Sbilanciato e irregolare come mai prima, Martone riversa in Capri-Revolution l’ambizione sfrenata di raccogliere enigmi, contraddizioni e speranze del Novecento, tornando a contatto con la tradizione teatrale attraverso il corpo scenico, quei corpi nudi, illuminati, naturali, che assorbono nelle loro movenze la complessità delle grandi utopie del secolo con uno slancio che sfalda il racconto e cattura magnetico lo sguardo.
Per dare forma ad un gesto cinematografico tanto grandioso, Martone e la sua sceneggiatrice Ippolita Di Majo pongono al centro del racconto la bella Lucia (bravissima Marianna Fontana), figlia e sorella di pastori che si ribella al suo destino famigliare spinta da una fame di libertà e scoperta. Lucia infatti finisce preda del fascino di Seybu e della sua comunità di artisti e intellettuali, uomini e donne che si sono ritirati tra gli anfratti più nascosti di Capri per condividere assieme l’utopia di una vita lontana dai dettami della società moderna. Al polo opposto del suo orizzonte di crescita, della sua fuga da un mondo contadino ancorato al rigore della tradizione, Lucia troverà Carlo, un socialista che esercita la professione di medico e professa l’interventismo appassionato, illuso che la grande macelleria bellica possa rivelarsi il palco ideale per l’affermarsi di nuovi equilibri sociali.
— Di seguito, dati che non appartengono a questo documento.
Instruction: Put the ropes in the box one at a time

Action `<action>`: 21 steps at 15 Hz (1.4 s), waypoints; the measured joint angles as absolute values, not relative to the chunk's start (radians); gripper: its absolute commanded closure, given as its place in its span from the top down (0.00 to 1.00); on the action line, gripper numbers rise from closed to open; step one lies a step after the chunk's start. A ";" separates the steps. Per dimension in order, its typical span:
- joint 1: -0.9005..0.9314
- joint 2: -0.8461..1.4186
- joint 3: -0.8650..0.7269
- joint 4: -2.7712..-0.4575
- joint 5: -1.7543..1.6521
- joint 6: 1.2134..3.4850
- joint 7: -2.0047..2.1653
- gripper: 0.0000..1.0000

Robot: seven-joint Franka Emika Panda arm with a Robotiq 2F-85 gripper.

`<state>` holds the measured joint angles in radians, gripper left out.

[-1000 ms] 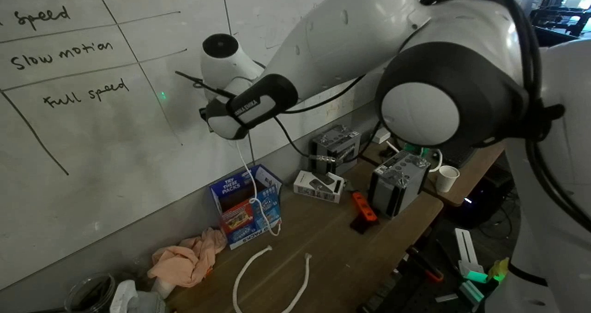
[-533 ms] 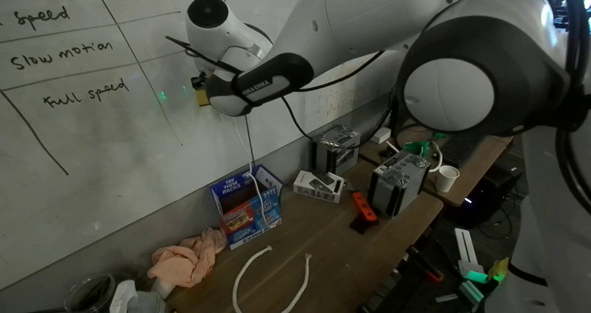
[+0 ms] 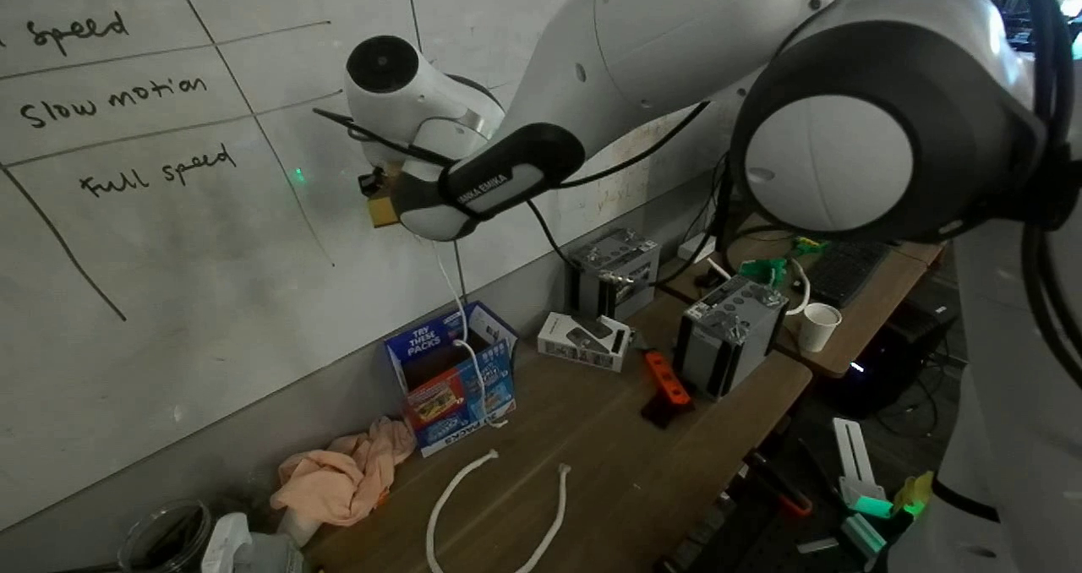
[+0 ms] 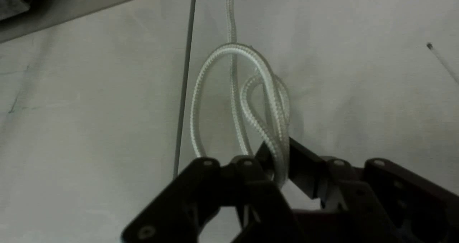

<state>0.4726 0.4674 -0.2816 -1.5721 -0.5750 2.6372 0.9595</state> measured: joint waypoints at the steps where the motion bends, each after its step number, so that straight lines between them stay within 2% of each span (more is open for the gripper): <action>1: 0.464 0.469 -0.270 -1.598 -0.578 2.642 0.960 0.06; 9: 0.419 0.545 -0.236 -1.777 -0.589 2.703 0.964 0.06; 21: 0.402 0.691 -0.135 -1.745 -0.465 2.738 0.846 0.05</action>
<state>0.4022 0.6906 -0.1349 -1.7454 -0.4649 2.7384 0.8456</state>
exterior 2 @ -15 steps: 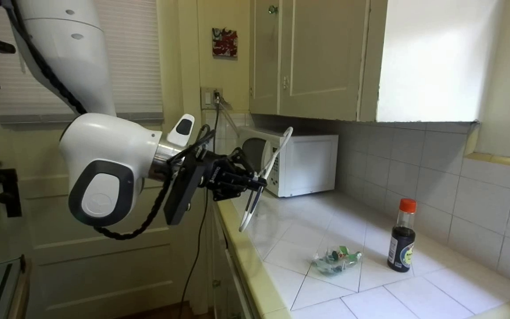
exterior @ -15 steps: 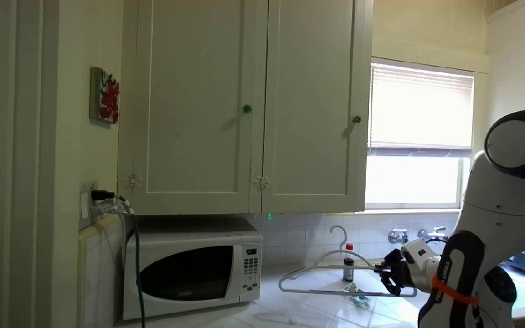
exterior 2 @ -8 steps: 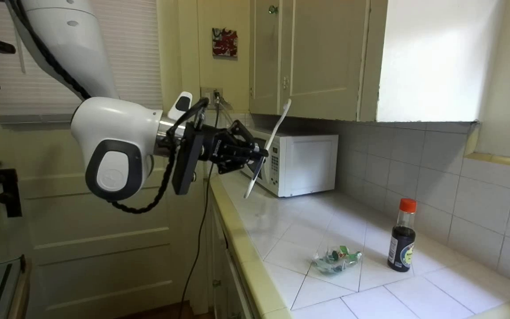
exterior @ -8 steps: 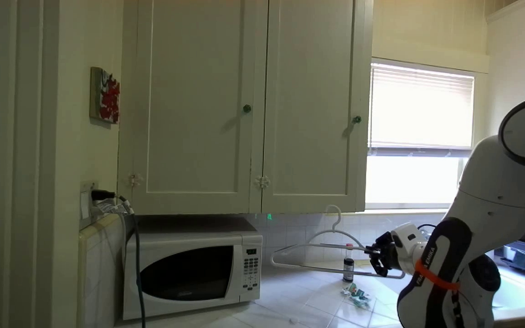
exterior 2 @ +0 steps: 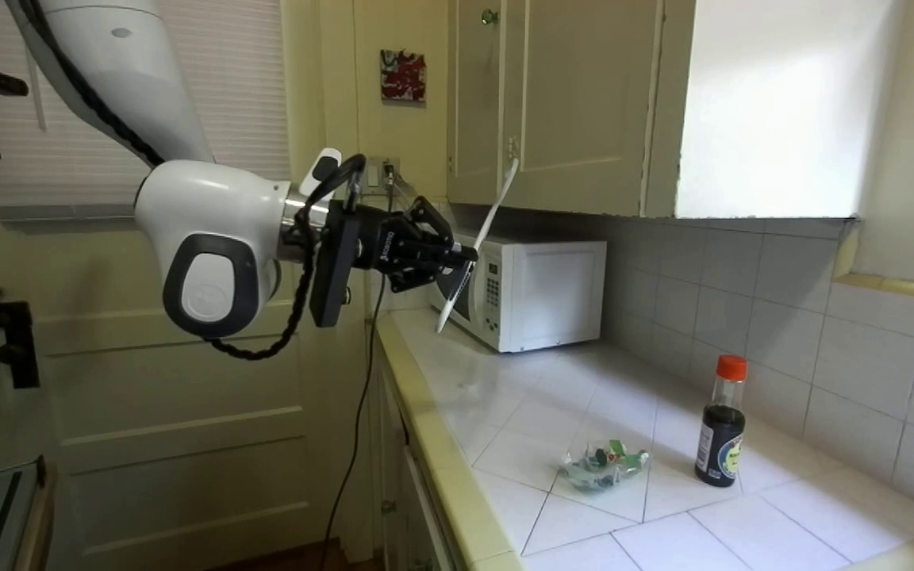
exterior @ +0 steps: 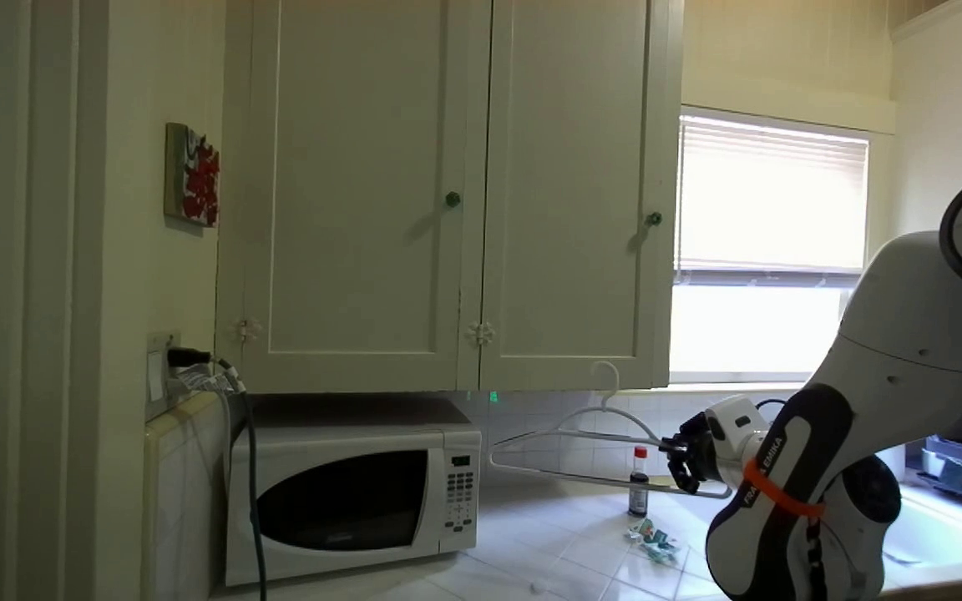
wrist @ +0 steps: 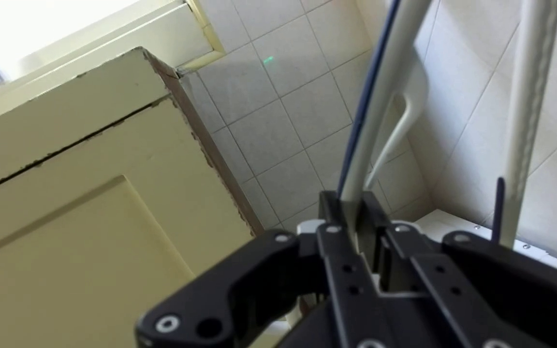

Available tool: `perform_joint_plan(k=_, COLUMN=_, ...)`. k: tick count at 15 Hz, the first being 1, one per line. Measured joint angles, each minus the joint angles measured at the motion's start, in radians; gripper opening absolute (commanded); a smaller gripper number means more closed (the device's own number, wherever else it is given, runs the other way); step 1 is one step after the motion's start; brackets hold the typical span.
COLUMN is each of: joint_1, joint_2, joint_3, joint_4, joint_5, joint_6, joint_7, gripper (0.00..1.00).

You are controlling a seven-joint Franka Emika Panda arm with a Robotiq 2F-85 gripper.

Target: Hang the coat hanger on the cabinet's left door

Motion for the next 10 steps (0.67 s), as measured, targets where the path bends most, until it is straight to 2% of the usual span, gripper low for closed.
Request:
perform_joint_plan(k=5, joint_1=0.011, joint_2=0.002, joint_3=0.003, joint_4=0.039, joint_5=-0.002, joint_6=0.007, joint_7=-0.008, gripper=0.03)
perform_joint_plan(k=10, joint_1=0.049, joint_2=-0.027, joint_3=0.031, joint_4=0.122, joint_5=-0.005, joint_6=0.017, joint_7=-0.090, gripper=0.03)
Costruito su illusioni politiche o ideologiche, chiese laiche o spirituali, Capri-Revolution è il film di Martone che più si apre alla fede, alla necessità umana di credere in qualcosa, terrena o metafisica che sia. Lucia diventa così la similitudine dell’Italia tutta, una nazione ancora giovane e ingenua che oscilla tra razionalità e spiritualità. In questa scissione però il film tenda a svelare la sua natura schematica, progettuale, di cui pagano il prezzo i personaggi, privi di psicologie e identità proprie. E tuttavia è difficile non farsi coinvolgere dal coraggio messo ancora una volta in campo da Martone, l’unico regista italiano capace oggi di far propria la tradizione didattica di Rossellini per applicarla all’immagine televisiva RAI, delle cui logiche questa trilogia storica evidentemente si nutre ma come un tarlo dall’interno, sovvertendone i meccanismi per arrivare ad una forma altissima di cinema ontologicamente nazionalpopolare, efficace, colto e quanto mai importante.